** Task directions **
Give the count of lines in the records below that contain "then", and say nothing more.

Extracted data entries:
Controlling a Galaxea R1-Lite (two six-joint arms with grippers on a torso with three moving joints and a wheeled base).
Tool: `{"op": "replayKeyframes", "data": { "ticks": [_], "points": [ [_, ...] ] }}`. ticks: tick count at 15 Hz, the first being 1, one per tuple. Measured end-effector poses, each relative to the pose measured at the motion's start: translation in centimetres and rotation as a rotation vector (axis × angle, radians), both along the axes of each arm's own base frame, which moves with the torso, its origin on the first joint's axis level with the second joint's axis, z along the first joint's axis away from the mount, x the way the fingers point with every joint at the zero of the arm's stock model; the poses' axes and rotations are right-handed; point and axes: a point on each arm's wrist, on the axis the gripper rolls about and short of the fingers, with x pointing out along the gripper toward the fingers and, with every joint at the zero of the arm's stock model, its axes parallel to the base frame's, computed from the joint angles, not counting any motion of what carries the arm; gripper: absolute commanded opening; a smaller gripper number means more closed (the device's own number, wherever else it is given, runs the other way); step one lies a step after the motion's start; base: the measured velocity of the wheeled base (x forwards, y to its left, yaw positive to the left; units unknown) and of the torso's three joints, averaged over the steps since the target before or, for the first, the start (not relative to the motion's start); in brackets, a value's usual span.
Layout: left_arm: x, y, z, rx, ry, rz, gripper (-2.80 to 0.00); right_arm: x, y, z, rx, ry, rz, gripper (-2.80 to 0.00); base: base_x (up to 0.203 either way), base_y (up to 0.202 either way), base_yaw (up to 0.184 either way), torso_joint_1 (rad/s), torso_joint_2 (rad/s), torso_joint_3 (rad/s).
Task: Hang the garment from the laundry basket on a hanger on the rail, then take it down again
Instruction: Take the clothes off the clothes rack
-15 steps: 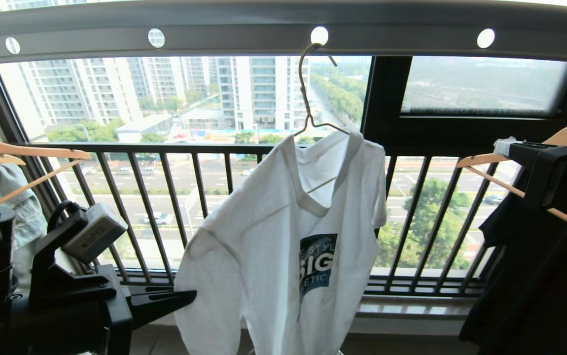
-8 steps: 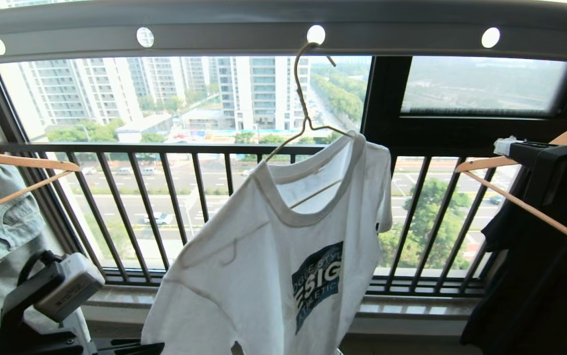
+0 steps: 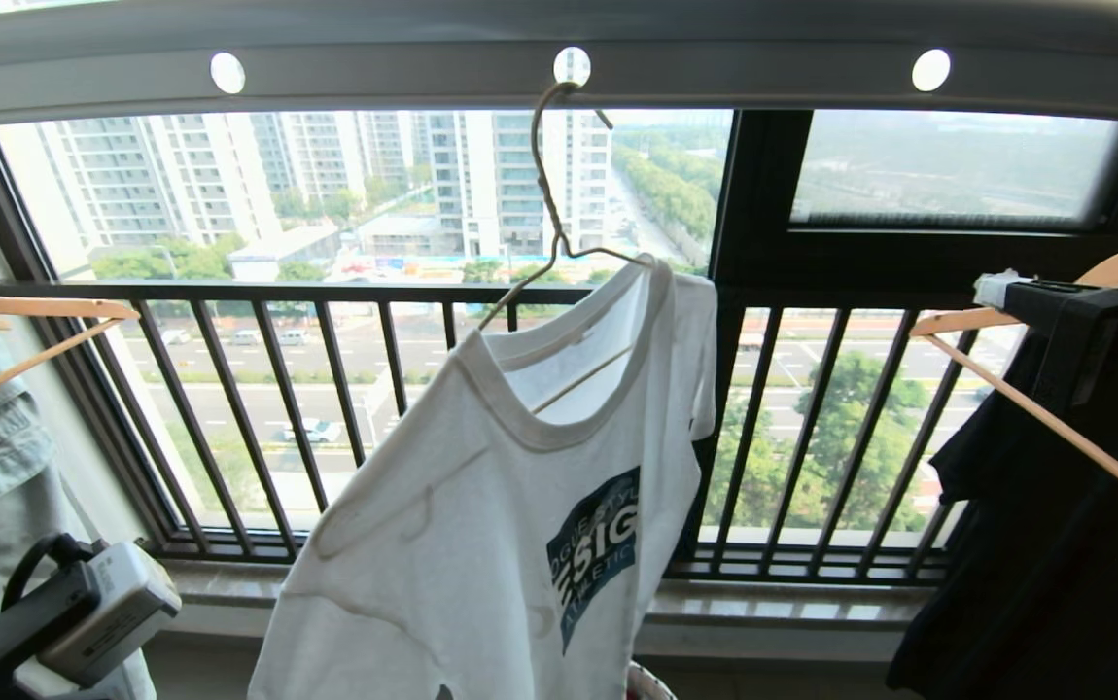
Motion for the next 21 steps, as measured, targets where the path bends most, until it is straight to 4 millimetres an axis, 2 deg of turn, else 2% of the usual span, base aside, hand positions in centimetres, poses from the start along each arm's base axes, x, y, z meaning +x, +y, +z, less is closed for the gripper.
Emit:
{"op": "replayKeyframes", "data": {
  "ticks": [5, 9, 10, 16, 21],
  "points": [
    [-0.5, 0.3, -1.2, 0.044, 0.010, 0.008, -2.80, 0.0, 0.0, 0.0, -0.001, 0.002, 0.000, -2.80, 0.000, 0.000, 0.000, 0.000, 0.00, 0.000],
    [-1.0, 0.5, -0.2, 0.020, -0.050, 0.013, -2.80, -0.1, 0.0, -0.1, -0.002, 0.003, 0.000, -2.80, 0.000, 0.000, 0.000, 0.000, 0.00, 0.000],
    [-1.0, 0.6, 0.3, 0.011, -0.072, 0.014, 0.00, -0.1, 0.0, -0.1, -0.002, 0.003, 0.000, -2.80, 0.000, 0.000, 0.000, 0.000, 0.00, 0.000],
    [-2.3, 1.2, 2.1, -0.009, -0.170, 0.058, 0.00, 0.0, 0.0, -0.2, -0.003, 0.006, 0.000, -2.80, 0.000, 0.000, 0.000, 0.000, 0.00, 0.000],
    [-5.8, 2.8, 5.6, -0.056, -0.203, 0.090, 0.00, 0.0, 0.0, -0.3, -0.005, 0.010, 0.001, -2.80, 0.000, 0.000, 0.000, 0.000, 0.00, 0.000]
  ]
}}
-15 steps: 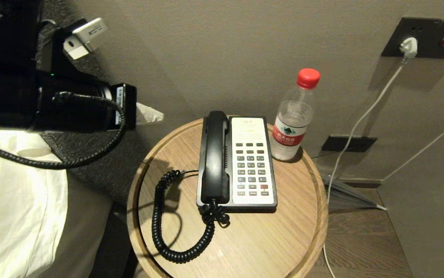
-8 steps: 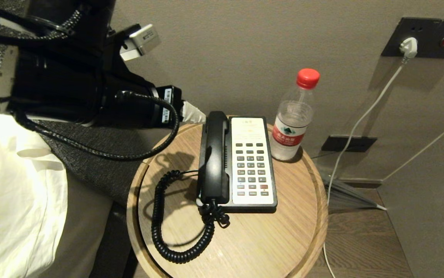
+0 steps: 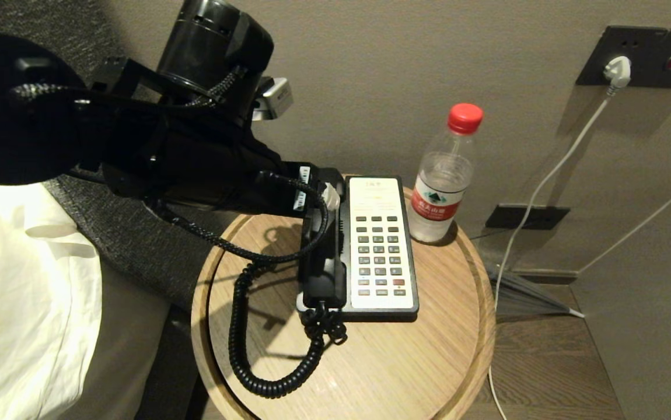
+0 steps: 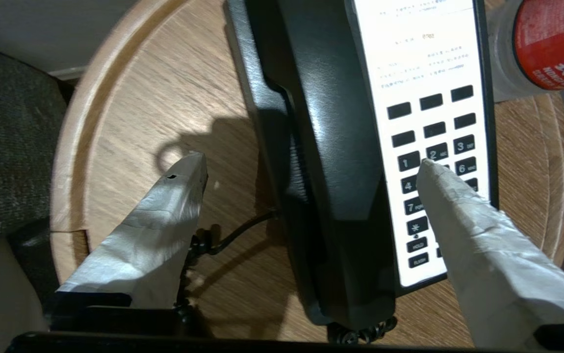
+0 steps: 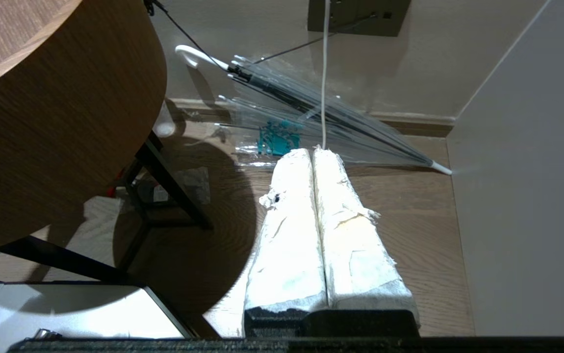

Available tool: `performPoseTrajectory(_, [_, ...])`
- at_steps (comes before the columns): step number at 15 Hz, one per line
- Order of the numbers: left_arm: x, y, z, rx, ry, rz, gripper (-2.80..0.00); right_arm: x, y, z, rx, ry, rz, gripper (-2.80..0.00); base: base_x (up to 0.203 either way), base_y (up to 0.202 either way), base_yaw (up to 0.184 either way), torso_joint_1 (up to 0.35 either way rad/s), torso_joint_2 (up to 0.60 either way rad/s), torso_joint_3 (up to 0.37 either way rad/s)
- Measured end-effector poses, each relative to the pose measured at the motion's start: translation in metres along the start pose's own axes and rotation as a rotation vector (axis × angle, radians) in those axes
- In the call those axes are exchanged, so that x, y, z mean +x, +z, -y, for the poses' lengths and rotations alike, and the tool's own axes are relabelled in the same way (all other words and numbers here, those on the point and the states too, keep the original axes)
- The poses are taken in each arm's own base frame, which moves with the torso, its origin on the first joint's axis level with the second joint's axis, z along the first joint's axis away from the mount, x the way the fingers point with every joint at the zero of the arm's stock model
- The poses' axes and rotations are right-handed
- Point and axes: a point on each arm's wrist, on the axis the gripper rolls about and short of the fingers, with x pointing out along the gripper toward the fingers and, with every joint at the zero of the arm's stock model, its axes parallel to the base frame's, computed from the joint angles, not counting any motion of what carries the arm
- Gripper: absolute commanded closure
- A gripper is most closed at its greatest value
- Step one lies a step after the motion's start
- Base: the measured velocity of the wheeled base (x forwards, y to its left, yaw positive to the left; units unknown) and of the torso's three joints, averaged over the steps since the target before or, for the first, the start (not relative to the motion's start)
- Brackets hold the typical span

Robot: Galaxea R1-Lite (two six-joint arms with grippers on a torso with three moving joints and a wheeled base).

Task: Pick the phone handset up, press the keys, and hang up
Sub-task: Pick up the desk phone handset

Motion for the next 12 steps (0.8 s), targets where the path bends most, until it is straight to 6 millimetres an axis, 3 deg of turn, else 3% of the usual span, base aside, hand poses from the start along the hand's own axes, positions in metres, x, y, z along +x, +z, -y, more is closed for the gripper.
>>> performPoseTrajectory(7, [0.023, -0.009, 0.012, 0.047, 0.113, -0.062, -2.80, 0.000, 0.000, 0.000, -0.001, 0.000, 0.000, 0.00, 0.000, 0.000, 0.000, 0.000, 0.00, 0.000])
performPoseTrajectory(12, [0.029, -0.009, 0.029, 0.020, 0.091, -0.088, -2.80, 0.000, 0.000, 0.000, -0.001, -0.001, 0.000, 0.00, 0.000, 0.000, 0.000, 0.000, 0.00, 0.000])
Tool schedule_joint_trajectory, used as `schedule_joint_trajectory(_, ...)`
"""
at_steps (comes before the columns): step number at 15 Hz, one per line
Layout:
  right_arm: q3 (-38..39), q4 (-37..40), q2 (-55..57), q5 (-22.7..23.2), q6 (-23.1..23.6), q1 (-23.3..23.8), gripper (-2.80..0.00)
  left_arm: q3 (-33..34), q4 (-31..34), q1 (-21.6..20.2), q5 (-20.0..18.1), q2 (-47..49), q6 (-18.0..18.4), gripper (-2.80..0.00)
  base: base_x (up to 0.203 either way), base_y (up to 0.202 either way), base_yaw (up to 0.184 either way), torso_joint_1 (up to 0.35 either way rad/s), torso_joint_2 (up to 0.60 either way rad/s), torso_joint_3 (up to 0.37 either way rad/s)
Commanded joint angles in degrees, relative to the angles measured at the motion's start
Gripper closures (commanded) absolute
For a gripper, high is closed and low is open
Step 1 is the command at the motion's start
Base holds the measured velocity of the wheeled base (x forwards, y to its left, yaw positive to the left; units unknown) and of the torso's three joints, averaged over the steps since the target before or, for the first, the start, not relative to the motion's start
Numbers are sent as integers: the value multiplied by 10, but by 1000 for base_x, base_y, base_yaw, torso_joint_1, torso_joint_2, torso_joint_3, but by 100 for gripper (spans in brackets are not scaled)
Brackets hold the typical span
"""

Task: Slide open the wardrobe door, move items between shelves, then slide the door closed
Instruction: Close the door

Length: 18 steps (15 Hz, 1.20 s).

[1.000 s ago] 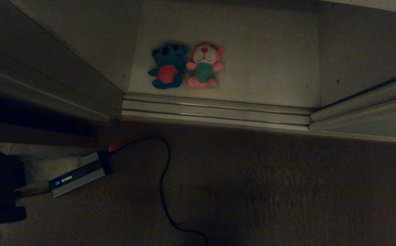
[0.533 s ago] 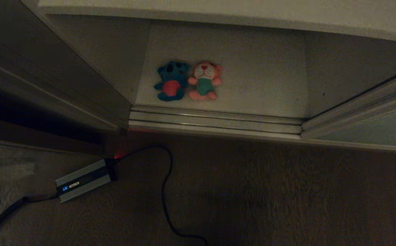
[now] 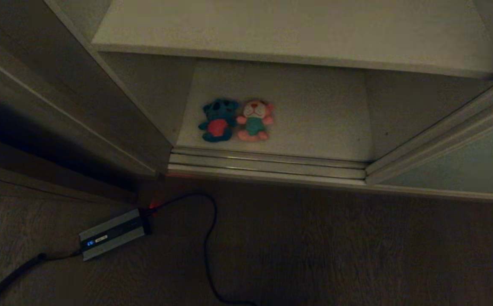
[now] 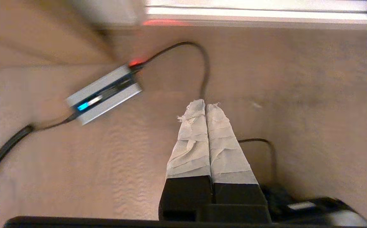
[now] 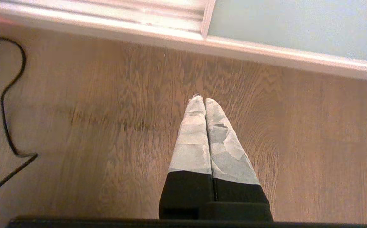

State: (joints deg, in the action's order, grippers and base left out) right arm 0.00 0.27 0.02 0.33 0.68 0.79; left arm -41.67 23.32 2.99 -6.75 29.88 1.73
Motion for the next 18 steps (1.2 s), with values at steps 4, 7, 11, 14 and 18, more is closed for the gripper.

** The completed task **
2